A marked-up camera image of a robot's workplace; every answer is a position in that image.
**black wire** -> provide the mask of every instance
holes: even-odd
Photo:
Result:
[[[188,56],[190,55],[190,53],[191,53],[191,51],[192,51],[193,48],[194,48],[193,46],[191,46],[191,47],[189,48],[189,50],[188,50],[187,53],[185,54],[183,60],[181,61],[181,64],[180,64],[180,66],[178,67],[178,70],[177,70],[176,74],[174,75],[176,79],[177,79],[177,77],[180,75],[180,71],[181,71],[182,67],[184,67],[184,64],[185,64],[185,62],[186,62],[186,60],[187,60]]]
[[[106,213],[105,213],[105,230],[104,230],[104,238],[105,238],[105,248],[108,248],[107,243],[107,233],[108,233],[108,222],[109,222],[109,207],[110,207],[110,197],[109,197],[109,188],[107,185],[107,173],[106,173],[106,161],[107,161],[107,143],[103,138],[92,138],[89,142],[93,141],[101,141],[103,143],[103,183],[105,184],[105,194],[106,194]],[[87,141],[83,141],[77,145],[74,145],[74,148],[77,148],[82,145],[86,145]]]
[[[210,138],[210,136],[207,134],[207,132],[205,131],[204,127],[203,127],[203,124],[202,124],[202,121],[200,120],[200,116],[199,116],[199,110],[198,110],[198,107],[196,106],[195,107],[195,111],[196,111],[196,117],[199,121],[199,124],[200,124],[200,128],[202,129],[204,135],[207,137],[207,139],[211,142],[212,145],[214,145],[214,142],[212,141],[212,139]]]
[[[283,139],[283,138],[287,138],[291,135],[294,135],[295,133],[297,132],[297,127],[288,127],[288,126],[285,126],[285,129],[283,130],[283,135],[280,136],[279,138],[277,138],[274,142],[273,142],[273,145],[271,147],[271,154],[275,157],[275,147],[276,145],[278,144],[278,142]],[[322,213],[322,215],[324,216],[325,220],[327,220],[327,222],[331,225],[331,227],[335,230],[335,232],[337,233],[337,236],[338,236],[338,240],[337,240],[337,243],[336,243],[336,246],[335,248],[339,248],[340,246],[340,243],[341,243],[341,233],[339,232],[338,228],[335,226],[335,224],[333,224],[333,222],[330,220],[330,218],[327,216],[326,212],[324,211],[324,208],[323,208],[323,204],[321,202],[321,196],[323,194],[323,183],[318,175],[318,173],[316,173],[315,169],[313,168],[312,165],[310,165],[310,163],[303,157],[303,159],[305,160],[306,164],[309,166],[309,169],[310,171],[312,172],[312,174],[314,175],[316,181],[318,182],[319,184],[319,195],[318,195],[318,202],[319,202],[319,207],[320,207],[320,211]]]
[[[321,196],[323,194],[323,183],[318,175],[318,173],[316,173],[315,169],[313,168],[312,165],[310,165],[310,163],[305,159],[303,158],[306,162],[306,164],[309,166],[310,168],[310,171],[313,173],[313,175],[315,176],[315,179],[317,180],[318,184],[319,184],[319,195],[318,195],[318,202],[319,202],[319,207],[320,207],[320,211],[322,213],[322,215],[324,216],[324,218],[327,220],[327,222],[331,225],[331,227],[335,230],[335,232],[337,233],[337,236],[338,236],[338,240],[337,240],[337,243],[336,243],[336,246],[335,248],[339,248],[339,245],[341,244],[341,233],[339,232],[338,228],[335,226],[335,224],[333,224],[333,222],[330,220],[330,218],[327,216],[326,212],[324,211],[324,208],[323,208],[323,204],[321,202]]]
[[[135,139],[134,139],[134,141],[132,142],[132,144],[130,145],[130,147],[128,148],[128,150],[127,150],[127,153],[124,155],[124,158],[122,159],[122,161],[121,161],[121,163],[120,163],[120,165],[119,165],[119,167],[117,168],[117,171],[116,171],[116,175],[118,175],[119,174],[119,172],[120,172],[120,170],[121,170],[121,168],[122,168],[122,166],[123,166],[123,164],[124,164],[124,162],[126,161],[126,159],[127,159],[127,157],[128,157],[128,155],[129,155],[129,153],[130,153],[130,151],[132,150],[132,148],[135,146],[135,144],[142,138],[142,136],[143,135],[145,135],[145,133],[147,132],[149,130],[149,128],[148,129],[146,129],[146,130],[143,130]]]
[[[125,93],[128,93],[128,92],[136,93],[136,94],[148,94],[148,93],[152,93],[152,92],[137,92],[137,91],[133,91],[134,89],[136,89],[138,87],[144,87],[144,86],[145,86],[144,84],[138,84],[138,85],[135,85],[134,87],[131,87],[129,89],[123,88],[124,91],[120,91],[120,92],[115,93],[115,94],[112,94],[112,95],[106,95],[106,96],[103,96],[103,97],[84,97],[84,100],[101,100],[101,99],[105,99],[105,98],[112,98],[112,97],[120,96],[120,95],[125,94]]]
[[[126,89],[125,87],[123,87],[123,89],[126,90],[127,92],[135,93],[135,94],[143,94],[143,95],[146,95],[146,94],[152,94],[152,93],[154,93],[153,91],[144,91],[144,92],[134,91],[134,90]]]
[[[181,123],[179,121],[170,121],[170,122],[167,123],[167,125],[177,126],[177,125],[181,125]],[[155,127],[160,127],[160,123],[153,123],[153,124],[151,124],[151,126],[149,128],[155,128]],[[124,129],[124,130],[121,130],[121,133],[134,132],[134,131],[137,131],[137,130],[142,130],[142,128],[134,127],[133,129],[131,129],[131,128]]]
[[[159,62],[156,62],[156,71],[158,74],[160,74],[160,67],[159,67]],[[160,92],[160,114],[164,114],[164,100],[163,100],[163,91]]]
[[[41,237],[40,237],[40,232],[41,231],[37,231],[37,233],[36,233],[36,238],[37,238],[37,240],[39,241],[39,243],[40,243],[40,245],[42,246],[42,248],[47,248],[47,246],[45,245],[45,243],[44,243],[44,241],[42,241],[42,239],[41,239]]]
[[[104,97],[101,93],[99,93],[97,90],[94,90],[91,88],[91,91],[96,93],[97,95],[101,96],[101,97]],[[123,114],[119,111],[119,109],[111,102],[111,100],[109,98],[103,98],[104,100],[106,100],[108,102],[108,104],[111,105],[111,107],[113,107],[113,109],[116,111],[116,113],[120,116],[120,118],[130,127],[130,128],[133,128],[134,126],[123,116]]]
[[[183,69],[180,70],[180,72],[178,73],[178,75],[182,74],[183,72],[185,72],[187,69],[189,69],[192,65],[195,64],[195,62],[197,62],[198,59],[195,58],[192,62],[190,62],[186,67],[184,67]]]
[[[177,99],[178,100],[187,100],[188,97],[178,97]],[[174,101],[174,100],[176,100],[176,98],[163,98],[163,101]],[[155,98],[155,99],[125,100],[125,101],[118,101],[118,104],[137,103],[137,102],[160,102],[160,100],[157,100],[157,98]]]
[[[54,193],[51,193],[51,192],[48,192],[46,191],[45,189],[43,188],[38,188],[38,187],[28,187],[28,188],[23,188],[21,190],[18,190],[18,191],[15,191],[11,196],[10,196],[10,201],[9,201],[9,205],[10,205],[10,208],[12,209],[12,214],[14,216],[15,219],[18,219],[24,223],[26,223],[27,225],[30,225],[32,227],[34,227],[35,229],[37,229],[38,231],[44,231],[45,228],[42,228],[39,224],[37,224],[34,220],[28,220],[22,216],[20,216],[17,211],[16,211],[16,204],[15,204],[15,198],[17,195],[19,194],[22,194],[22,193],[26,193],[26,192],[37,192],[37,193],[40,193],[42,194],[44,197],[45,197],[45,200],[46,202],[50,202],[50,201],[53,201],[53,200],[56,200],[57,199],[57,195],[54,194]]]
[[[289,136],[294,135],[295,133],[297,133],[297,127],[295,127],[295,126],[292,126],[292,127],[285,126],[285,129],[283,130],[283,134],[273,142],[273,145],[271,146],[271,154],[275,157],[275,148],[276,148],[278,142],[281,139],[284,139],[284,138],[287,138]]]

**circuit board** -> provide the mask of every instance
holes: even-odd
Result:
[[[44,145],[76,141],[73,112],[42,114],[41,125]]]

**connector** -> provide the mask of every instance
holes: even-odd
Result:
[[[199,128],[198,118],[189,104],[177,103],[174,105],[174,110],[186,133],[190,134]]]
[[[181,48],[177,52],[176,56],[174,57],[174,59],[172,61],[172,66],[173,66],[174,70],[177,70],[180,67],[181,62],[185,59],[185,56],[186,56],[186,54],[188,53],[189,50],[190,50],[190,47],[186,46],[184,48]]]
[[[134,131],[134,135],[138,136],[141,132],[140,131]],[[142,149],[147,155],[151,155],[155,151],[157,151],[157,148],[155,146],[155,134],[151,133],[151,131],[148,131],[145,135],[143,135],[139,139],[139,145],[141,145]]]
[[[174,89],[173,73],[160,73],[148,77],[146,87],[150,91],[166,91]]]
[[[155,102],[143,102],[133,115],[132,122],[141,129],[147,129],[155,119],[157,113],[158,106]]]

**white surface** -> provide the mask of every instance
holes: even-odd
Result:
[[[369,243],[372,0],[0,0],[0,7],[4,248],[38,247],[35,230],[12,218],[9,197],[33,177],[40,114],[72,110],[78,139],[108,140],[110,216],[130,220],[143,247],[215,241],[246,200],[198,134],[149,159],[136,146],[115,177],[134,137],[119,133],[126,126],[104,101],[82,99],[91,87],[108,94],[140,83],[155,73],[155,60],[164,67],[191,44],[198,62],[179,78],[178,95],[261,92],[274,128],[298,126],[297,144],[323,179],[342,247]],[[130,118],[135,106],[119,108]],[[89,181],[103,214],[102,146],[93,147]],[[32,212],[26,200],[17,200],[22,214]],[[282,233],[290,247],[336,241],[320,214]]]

····················

Exercise: From the entries above, work out how many lines include "instance"; the number is the only answer wanted.

Result of the exercise: 4